Heat's Ray Allen healthy, helpful in win over Hawks
MIAMI -- After missing three games due to a virus, Ray Allen began the week saying he felt good but wouldn't know how good until playing in a game.
That was because, the guard said, until running up and down the floor amid the crowd's energy and opponent's forces a player does not know how he stands.
Well, Allen stood tall on Tuesday night, when he scored 17 points in a reserve role to help the Miami Heat defeat the Atlanta Hawks 104-88 at American Airlines Arena.
Allen hit 5 of 10 shots (3 of 6 from behind the arc) in 24 minutes, 40 seconds and he scored Miami's first 12 points of the fourth quarter, which the Heat started with a 9-point lead and then refused to let Atlanta to get back in the game.
Allen's contributions were especially helpful considering the Heat played without Dwyane Wade, who sat to rest his knees.
"It didn't feel like I had been out for three games, I just got in and had a great rhythm," said Allen, ill for wins against Milwaukee, Dallas and at Charlotte.
"I just made sure when I got into the game, you kind of pay attention from a defensive perspective and then you'll find a flow offensively and find a way to get easy baskets. And then it just opens up for. It's important not to press and try to look for opportunities, you just let them come to you."
Allen was the first Miami sub off the bench, entering for James Jones with 4:30 left in the first quarter. It was the first time the 18-year veteran played since scoring 5 points in a loss to Boston on Nov. 9 -- the Heat's only defeat in the past eight games.
He saw the next three games from his home, a place that seemed strange to him while watching his teammates.
"Being in this job so long, you develop such a routine of consistency that it's just muscle memory -- that's why you do it" Allen said after Monday's practice. "You don't think about it, you just do it. It's your job and you become very good at it.
"That's why we always say, 'Don't get sick in this job,' because running up and down the floor is tough, and building that routine back. (But) watching the game on TV is odd, too, because you're watching everything that's going on. But I'm a good couch potato, too ... a couch quarterback, I should say."

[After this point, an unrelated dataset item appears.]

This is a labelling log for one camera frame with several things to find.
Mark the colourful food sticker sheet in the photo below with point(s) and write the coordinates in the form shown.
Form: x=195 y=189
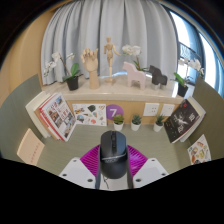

Allen actually looked like a quarterback at times on Tuesday night, when he was on the floor in Wade's place for stints with fellow reserves Rashard Lewis, Michael Beasley, Chris Andersen and Norris Cole.
"It was great but we have so much talent coming off the bench, you try not to overdo it," Allen said. "We don't have to do too much dribbling, we're in positions where you take one dribble, there's an action created and someone's open or you have a shot."
In saying all members of the team's reserve corps express encouragement vocally, coach Erik Spoelstra admitted: "Ray is a natural leader from that regard ... (he) has tremendous amount of experience and his message is pure."
The man forever known around Miami for sinking the 3-pointer to force overtime in 2013 NBA Finals Game 6 against San Antonio was glad to get back to normal on Tuesday.
"There's a natural rhythm to my day every day," Allen said. "You just get up and you do the same thing. You go downstairs and eat, then you get in the car and go to practice.
"I was doing that, but my body was telling me not to go the garage but to go back upstairs."
Fortunately for the Heat, it didn't tell him that Tuesday.